▸ WORK TO BE COMPLETED
Take the lines below between the one holding "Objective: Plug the" and the one holding "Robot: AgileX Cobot", inclusive, and copy them exactly. Add nothing.

START DATA TO PROCESS

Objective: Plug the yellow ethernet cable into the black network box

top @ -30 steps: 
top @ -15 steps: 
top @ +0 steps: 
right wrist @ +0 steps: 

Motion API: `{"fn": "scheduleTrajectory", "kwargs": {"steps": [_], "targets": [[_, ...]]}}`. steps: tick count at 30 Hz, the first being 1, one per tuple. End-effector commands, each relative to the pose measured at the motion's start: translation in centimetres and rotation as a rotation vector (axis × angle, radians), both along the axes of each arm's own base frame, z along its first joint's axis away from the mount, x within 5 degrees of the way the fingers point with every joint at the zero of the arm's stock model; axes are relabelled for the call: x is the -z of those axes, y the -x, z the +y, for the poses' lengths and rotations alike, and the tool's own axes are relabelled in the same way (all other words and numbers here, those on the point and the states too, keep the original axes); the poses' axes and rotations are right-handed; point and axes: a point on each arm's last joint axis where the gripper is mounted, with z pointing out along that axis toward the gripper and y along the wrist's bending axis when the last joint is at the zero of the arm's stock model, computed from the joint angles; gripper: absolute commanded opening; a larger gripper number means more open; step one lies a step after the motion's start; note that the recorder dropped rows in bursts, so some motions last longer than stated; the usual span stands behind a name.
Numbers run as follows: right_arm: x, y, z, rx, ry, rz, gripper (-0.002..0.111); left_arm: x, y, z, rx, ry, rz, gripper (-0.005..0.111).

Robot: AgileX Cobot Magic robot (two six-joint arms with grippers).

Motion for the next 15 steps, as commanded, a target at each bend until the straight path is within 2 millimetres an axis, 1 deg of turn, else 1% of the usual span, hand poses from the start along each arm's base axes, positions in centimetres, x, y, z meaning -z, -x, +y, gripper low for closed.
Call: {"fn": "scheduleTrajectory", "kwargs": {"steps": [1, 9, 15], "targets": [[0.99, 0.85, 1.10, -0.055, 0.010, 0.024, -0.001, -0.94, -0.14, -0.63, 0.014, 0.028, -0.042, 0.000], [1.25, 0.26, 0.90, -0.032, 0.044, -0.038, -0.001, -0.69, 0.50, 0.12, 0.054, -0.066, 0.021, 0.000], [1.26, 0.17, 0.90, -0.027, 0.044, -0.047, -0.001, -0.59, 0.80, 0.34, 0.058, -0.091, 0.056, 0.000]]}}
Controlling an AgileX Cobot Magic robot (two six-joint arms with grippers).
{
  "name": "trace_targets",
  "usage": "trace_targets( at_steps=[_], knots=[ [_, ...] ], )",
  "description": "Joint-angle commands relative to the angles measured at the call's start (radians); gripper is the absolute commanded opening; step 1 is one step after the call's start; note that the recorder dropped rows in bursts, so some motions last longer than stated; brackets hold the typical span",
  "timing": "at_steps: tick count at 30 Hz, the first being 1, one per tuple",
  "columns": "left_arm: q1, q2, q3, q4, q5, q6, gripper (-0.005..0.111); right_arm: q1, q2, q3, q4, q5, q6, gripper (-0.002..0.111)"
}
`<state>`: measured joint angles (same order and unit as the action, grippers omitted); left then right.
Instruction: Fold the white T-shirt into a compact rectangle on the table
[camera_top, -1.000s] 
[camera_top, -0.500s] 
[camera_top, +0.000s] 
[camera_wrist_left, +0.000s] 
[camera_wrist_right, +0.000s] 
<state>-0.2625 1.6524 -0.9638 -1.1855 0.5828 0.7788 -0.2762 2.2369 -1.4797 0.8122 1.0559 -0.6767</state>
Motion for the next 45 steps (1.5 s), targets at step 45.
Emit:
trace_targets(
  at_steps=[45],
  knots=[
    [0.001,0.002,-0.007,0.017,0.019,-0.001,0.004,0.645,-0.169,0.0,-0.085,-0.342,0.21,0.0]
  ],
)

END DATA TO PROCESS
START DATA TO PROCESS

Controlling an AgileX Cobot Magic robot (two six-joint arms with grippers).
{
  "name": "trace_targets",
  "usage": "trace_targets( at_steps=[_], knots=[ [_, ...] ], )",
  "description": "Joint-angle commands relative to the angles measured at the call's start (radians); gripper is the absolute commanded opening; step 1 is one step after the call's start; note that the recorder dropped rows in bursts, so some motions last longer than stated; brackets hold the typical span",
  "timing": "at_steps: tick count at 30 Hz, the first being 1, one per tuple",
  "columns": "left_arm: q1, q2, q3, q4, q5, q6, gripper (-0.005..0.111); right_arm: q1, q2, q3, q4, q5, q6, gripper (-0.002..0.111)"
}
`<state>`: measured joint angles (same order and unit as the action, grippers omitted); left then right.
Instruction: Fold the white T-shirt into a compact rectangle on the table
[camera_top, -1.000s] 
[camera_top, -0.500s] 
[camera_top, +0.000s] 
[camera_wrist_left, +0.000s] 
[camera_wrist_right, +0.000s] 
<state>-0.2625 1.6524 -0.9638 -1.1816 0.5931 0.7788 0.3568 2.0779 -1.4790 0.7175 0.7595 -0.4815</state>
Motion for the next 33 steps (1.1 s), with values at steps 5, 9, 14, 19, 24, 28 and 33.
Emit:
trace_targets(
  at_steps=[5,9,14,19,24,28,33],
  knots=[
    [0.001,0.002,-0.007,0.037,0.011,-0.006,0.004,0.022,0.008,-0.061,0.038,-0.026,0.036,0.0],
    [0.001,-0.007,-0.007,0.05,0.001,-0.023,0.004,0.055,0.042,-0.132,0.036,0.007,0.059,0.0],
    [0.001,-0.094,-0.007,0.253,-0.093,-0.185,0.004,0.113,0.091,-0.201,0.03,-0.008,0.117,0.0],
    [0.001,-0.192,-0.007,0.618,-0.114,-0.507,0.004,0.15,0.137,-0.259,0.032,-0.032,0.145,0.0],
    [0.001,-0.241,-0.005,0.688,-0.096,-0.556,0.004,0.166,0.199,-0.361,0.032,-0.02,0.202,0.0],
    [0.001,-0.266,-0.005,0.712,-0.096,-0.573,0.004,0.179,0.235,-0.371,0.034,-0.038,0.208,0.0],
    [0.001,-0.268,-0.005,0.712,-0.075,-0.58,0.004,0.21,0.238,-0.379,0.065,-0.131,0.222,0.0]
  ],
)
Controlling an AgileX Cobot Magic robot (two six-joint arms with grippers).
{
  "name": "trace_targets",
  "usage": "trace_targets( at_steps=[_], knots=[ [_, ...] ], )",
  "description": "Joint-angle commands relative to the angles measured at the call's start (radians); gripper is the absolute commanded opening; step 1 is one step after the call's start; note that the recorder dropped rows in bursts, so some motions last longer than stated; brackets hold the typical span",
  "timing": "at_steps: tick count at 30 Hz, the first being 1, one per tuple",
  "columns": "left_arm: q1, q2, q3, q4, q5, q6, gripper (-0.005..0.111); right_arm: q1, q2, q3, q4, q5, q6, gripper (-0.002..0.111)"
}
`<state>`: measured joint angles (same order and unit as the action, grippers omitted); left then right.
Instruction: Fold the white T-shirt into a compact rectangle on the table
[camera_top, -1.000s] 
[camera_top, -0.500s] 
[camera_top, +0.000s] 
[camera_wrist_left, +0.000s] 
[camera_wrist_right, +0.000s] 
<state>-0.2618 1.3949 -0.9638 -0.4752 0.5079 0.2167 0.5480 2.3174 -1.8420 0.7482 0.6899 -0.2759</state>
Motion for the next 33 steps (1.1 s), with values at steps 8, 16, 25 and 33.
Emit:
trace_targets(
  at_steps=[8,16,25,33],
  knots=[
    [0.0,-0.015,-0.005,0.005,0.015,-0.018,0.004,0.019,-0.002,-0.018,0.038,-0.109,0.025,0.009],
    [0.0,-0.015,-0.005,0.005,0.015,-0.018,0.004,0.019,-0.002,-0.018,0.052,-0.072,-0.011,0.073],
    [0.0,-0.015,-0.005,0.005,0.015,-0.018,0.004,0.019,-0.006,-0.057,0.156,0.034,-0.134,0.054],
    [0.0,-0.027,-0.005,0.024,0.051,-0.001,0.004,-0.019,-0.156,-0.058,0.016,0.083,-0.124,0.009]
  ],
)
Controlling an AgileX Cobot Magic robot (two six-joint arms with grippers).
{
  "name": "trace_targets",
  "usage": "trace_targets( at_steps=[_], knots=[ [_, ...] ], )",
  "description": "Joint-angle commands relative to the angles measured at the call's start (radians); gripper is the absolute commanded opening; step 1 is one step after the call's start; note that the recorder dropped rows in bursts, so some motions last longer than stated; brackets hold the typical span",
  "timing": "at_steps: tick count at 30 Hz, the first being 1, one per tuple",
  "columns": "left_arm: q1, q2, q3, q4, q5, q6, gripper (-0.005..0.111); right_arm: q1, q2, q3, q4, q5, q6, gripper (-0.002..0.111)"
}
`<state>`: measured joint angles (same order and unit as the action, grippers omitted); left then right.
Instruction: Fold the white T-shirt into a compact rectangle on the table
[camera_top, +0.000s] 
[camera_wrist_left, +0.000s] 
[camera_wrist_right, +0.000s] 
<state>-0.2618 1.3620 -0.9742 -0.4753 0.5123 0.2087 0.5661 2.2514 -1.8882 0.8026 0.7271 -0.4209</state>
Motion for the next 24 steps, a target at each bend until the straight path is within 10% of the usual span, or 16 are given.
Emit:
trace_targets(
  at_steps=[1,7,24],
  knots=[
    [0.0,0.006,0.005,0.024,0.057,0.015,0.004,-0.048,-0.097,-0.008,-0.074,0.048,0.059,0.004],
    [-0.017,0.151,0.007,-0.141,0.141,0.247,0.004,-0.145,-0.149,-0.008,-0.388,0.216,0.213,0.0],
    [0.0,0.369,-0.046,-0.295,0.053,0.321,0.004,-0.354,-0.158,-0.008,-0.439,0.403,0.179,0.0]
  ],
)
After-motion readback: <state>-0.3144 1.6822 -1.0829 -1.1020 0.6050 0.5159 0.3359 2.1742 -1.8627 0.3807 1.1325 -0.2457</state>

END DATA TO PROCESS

▸ RESULT
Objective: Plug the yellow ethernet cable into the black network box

top @ -30 steps: 
top @ -15 steps: 
top @ +0 steps: 
right wrist @ +0 steps: 

Motion API: `{"fn": "scheduleTrajectory", "kwargs": {"steps": [_], "targets": [[_, ...]]}}`. steps: tick count at 30 Hz, the first being 1, one per tuple. End-effector commands, each relative to the pose measured at the motion's start: translation in centimetres and rotation as a rotation vector (axis × angle, radians), both along the axes of each arm's own base frame, z along its first joint's axis away from the mount, x within 5 degrees of the way the fingers point with every joint at the zero of the arm's stock model; axes are relabelled for the call: x is the -z of those axes, y the -x, z the +y, for the poses' lengths and rotations alike, and the tool's own axes are relabelled in the same way (all other words and numbers here, those on the point and the states too, keep the original axes); the poses' axes and rotations are right-handed; point and axes: a point on each arm's last joint axis where the gripper is mounted, with z pointing out along that axis toward the gripper and y along the wrist's bending axis when the last joint is at the zero of the arm's stock model, computed from the joint angles; gripper: absolute commanded opening; a larger gripper number means more open; step one lies a step after the motion's start; note that the recorder dropped rows in bursts, so some motions last longer than stated; the usual span stands behind a name.
Numbers run as follows: right_arm: x, y, z, rx, ry, rz, gripper (-0.002..0.111); left_arm: x, y, z, rx, ry, rz, gripper (-0.005..0.111).

Robot: AgileX Cobot Magic robot (two six-joint arms with grippers).

The response to this exercise is finished.